_Exercise brief_
The entries below should appear again in your reply, word for word.

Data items
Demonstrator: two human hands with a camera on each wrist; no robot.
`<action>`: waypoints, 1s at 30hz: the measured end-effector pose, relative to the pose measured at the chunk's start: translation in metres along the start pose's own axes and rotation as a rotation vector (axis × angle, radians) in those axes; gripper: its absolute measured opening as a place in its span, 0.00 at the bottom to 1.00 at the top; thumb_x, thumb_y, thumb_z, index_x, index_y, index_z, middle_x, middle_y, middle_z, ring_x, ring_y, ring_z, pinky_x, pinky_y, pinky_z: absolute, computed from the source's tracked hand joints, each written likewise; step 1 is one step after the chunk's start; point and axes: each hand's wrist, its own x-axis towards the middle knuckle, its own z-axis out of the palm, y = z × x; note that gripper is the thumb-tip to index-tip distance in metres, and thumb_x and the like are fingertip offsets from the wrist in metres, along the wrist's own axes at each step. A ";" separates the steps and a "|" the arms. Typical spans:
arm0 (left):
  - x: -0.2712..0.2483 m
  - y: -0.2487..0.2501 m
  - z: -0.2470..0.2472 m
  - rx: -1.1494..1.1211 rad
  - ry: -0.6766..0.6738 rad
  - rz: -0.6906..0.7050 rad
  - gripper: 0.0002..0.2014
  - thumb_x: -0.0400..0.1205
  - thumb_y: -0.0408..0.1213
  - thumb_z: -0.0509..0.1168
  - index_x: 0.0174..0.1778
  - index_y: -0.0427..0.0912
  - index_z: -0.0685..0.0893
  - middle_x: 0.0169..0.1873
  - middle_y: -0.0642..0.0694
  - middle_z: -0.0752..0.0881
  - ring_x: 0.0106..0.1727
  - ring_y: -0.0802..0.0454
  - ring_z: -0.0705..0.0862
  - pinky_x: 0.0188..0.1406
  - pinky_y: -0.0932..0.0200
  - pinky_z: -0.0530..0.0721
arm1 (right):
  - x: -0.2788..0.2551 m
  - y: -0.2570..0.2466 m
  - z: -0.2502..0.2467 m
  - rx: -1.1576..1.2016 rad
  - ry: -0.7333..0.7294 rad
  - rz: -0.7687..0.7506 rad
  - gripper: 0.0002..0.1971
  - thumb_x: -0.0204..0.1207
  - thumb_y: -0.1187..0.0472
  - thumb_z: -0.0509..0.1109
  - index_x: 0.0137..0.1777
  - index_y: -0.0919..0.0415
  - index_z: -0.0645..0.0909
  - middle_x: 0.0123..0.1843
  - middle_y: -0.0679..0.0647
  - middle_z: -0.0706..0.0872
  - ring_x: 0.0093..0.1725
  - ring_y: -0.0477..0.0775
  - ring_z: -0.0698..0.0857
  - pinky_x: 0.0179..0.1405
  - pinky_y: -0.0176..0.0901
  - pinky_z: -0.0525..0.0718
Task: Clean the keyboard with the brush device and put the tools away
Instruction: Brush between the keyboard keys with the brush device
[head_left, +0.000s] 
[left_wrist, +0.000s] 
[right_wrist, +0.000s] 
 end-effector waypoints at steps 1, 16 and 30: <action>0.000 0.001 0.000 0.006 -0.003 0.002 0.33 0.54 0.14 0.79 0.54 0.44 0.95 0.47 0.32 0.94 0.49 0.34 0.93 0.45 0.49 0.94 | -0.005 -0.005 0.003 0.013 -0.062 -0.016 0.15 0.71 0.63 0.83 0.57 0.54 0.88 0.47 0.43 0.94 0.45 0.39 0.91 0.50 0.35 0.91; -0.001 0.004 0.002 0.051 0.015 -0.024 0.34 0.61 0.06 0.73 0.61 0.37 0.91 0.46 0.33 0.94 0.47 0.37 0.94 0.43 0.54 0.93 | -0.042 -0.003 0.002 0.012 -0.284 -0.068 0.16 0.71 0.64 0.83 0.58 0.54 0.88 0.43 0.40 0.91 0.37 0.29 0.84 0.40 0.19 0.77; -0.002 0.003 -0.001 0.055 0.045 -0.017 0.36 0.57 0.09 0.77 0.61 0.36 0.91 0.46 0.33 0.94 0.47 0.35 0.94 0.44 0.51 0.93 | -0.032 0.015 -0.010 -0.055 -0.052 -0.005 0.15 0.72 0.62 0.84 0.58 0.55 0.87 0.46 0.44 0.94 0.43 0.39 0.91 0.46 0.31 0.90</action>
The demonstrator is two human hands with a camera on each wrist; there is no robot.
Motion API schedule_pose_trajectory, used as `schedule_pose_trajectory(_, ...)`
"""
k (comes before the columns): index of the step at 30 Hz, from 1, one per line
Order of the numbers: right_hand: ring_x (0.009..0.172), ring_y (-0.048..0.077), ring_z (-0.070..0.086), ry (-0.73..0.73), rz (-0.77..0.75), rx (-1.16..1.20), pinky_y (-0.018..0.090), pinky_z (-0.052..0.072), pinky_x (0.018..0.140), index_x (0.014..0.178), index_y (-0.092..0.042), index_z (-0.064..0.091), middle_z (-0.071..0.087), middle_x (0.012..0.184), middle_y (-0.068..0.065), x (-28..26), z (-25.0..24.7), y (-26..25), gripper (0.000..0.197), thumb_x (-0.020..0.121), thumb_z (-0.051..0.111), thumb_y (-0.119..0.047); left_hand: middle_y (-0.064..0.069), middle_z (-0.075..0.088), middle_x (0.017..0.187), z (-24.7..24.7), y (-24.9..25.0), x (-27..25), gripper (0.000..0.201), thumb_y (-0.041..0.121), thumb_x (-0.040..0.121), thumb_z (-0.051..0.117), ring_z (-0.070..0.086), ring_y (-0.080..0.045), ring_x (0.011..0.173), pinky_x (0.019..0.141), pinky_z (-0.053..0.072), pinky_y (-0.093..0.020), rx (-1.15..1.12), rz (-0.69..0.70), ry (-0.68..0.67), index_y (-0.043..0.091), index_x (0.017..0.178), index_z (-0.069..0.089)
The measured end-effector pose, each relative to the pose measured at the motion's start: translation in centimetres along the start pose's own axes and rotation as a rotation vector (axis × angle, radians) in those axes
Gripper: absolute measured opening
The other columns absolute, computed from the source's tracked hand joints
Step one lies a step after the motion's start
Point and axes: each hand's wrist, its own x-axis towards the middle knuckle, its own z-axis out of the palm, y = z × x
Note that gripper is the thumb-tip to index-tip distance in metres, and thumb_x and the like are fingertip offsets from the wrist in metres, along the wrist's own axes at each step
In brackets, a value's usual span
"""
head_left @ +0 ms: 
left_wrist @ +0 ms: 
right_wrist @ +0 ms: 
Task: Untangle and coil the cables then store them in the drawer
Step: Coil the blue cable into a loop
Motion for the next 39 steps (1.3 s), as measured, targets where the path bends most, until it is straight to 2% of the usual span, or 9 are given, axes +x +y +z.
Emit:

_Exercise response_
Demonstrator: two human hands with a camera on each wrist; no robot.
`<action>`: waypoints, 1s at 30hz: the measured end-effector pose, relative to the pose measured at the chunk's start: translation in metres along the start pose's own axes and rotation as a rotation vector (axis × angle, radians) in those axes; gripper: its absolute measured opening as a place in its span, 0.00 at the bottom to 1.00 at the top; thumb_x, thumb_y, thumb_z, index_x, index_y, index_z, middle_x, middle_y, middle_z, ring_x, ring_y, ring_z, pinky_x, pinky_y, pinky_z: absolute, computed from the source's tracked hand joints, each written likewise; step 1 is one step after the chunk's start; point and axes: each hand's wrist, its own x-axis towards the middle knuckle, its own z-axis out of the palm, y = z × x; note that gripper is the thumb-tip to index-tip distance in metres, and thumb_x and the like are fingertip offsets from the wrist in metres, along the wrist's own axes at each step. A ";" separates the steps and a "|" the arms. Typical spans:
arm0 (left):
  - x: -0.2712..0.2483 m
  - y: -0.2487..0.2501 m
  - z: -0.2470..0.2472 m
  - rx: -1.1494..1.1211 rad
  - ry: -0.6766..0.6738 rad
  - rz: -0.6906..0.7050 rad
  - gripper: 0.0002..0.2014
  - thumb_x: -0.0400..0.1205
  - thumb_y: -0.0408..0.1213
  - thumb_z: -0.0509..0.1168
  - index_x: 0.0174..0.1778
  - index_y: -0.0427..0.0912
  - index_z: -0.0685..0.0893
  - middle_x: 0.0169..0.1873
  - middle_y: -0.0642..0.0694
  - middle_z: -0.0752..0.0881
  - ring_x: 0.0106..0.1727
  - ring_y: -0.0802..0.0454
  - ring_z: -0.0705..0.0862
  - pinky_x: 0.0188..0.1406
  - pinky_y: -0.0932..0.0200
  - pinky_z: -0.0530..0.0721
arm1 (right):
  - x: -0.2788..0.2551 m
  - y: -0.2570..0.2466 m
  - z: -0.2502..0.2467 m
  - rx: -1.1576..1.2016 rad
  - ry: -0.7333..0.7294 rad
  - rz: -0.7687..0.7506 rad
  - gripper: 0.0002..0.1971
  - thumb_x: -0.0204..0.1207
  - thumb_y: -0.1187..0.0472
  - thumb_z: -0.0509..0.1109
  - index_x: 0.0137..0.1777
  - index_y: -0.0919..0.0415
  - index_z: -0.0645..0.0909
  - middle_x: 0.0123..0.1843
  - middle_y: -0.0679..0.0647
  - middle_z: -0.0706..0.0872
  - ring_x: 0.0093..0.1725
  - ring_y: -0.0477..0.0775
  - ring_z: -0.0698..0.0857
  - pinky_x: 0.0179..0.1405
  - pinky_y: -0.0176..0.0901
  - pinky_z: -0.0525..0.0718
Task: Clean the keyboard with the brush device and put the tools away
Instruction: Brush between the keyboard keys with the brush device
[head_left, +0.000s] 
[left_wrist, +0.000s] 
[right_wrist, +0.000s] 
 end-effector waypoints at steps 1, 16 and 30: <action>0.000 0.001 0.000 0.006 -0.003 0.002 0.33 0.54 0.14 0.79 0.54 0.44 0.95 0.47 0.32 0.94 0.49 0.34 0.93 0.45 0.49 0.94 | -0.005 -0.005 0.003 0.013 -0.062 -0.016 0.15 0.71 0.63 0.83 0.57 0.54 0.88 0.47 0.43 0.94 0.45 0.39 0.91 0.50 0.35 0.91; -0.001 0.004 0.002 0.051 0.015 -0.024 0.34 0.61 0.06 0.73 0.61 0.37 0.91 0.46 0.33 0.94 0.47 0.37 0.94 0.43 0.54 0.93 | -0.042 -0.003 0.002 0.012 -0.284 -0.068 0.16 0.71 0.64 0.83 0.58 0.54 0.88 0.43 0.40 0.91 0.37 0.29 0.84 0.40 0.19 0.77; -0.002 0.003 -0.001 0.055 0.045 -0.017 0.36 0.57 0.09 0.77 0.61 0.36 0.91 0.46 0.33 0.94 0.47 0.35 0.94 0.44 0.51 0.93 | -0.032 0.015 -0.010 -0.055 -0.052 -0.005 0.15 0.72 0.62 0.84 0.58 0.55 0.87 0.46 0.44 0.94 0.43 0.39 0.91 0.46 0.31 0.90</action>
The demonstrator is two human hands with a camera on each wrist; there is no robot.
Motion API schedule_pose_trajectory, used as `schedule_pose_trajectory(_, ...)`
"""
k (comes before the columns): index of the step at 30 Hz, from 1, one per line
Order of the numbers: right_hand: ring_x (0.009..0.172), ring_y (-0.048..0.077), ring_z (-0.070..0.086), ry (-0.73..0.73), rz (-0.77..0.75), rx (-1.16..1.20), pinky_y (-0.018..0.090), pinky_z (-0.052..0.072), pinky_x (0.018..0.140), index_x (0.014..0.178), index_y (-0.092..0.042), index_z (-0.064..0.091), middle_z (-0.071..0.087), middle_x (0.012..0.184), middle_y (-0.068..0.065), x (-28..26), z (-25.0..24.7), y (-26..25), gripper (0.000..0.197), thumb_x (-0.020..0.121), thumb_z (-0.051..0.111), thumb_y (-0.119..0.047); left_hand: middle_y (-0.064..0.069), middle_z (-0.075..0.088), middle_x (0.017..0.187), z (-24.7..24.7), y (-24.9..25.0), x (-27..25), gripper (0.000..0.201), thumb_y (-0.041..0.121), thumb_x (-0.040..0.121), thumb_z (-0.051..0.117), ring_z (-0.070..0.086), ring_y (-0.080..0.045), ring_x (0.011..0.173), pinky_x (0.019..0.141), pinky_z (-0.053..0.072), pinky_y (-0.093..0.020), rx (-1.15..1.12), rz (-0.69..0.70), ry (-0.68..0.67), index_y (-0.043..0.091), index_x (0.017..0.178), index_z (-0.069..0.089)
The measured end-effector pose, each relative to the pose measured at the motion's start: translation in centimetres along the start pose's own axes and rotation as a rotation vector (axis × angle, radians) in those axes
Gripper: absolute measured opening
The other columns absolute, computed from the source's tracked hand joints
Step one lies a step after the motion's start
Point and axes: each hand's wrist, its own x-axis towards the middle knuckle, its own z-axis out of the palm, y = z × x
Note that gripper is the thumb-tip to index-tip distance in metres, and thumb_x and the like are fingertip offsets from the wrist in metres, along the wrist's own axes at each step
In brackets, a value's usual span
"""
head_left @ +0 ms: 
left_wrist @ +0 ms: 
right_wrist @ +0 ms: 
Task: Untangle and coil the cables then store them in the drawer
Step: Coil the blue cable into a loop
Motion for the next 39 steps (1.3 s), as measured, targets where the path bends most, until it is straight to 2% of the usual span, or 9 are given, axes +x +y +z.
Emit:

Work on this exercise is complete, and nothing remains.